[YOUR ASSIGNMENT]:
Filter the data for lines with the word "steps" and copy those lines.
++++ SUPPLIED DATA
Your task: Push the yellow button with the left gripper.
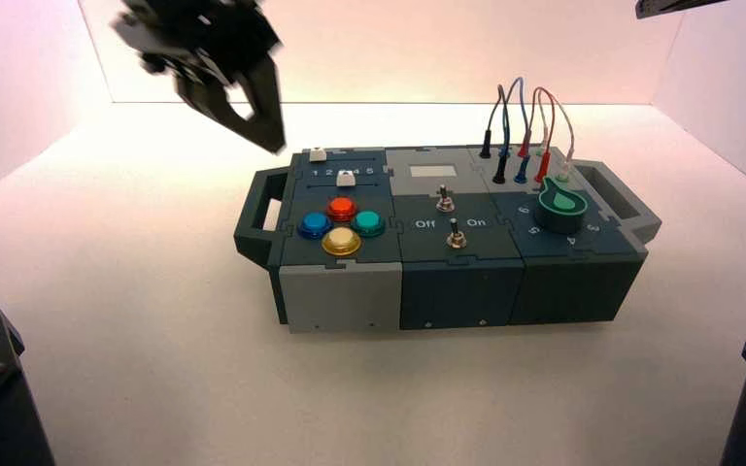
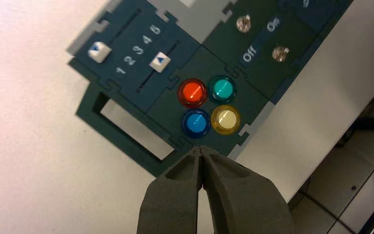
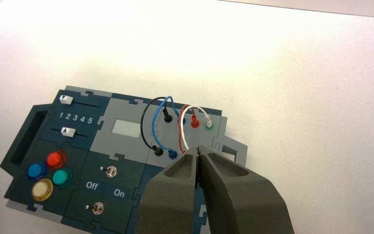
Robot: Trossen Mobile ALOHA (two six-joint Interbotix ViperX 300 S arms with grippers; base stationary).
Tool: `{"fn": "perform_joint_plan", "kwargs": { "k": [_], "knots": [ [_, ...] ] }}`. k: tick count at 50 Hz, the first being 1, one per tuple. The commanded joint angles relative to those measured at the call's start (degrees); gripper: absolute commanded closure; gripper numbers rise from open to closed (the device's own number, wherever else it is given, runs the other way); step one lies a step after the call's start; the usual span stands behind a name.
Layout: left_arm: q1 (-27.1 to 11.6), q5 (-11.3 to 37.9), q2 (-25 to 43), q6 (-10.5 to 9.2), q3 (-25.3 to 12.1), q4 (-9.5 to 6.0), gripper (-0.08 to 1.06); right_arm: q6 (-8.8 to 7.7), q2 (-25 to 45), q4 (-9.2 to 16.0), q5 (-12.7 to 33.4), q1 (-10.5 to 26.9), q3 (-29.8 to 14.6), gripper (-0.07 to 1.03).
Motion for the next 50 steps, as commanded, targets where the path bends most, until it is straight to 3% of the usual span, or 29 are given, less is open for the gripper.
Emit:
{"fn": "perform_joint_plan", "kwargs": {
  "k": [1,3,16,50],
  "knots": [
    [-2.5,0.2,5.3,0.7,-4.1,0.09,1.01,0.18,0.2,0.4,-0.3,-0.1,-1.0,0.99],
    [-4.9,0.2,9.5,0.79,-5.8,0.09,1.01,0.18,0.2,0.4,-0.2,-0.2,-1.0,0.99],
    [-8.8,0.3,18.0,0.97,-9.5,0.0,1.01,0.18,1.2,0.5,0.2,-0.1,-1.0,0.99],
    [-9.1,0.4,22.8,1.93,-9.9,0.7,1.01,0.18,0.4,0.7,0.4,-0.1,-1.1,0.99]
  ]
}}
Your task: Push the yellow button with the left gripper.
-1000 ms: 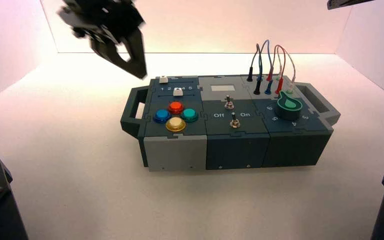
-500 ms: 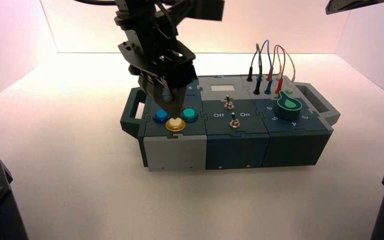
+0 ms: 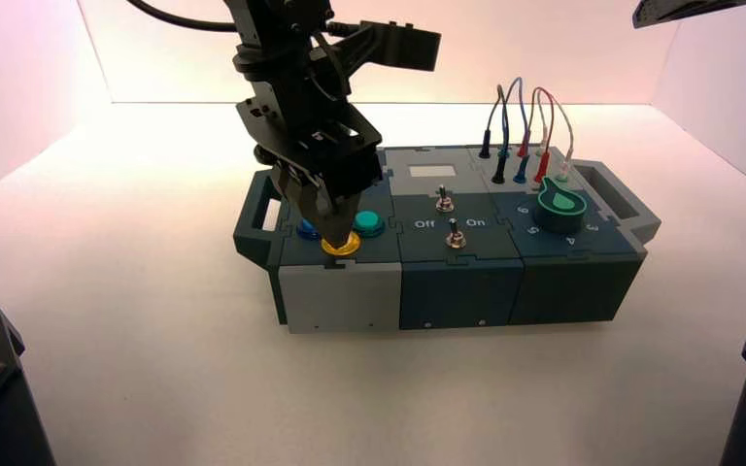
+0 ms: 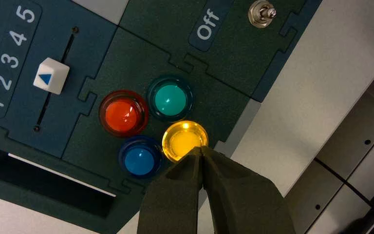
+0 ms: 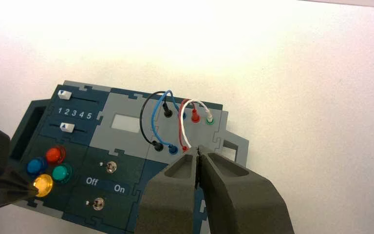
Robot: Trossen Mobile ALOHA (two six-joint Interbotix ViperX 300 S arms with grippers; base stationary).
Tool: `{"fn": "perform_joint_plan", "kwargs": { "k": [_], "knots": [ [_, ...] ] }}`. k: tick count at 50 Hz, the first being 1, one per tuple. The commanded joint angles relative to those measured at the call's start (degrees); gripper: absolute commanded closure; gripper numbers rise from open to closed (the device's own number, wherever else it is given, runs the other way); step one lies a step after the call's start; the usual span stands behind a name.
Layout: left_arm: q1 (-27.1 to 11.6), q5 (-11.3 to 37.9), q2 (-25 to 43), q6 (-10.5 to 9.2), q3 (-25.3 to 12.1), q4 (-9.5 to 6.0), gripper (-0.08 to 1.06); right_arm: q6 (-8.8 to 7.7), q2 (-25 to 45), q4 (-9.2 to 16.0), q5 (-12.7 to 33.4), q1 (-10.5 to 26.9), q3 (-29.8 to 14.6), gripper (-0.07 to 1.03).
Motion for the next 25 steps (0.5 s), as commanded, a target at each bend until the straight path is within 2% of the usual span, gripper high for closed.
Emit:
{"fn": "perform_joint_plan", "kwargs": {
  "k": [1,14,25],
  "knots": [
    [-0.1,-0.2,-0.1,0.44,-1.1,0.18,1.01,0.18,-0.4,0.3,-0.2,-0.1,-1.1,0.99],
    [-0.1,0.2,-0.6,0.62,-1.0,0.35,1.01,0.18,-1.3,0.4,-0.2,-0.1,-0.9,0.99],
    [0.0,1.3,-6.9,0.7,0.5,0.97,1.01,0.18,-1.1,1.1,-0.1,0.0,-1.0,0.99]
  ]
}}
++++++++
[ANSWER TO THIS PROBLEM]:
Motion for the next 50 steps, as commanded, targets where the path bends most, until it is straight to 3% of the usual span, or 29 are given, less is open for the gripper.
Motion for the next 25 steps (0.5 s), as commanded, a target at each bend until the straight path is within 2% of the usual span, gripper high for closed.

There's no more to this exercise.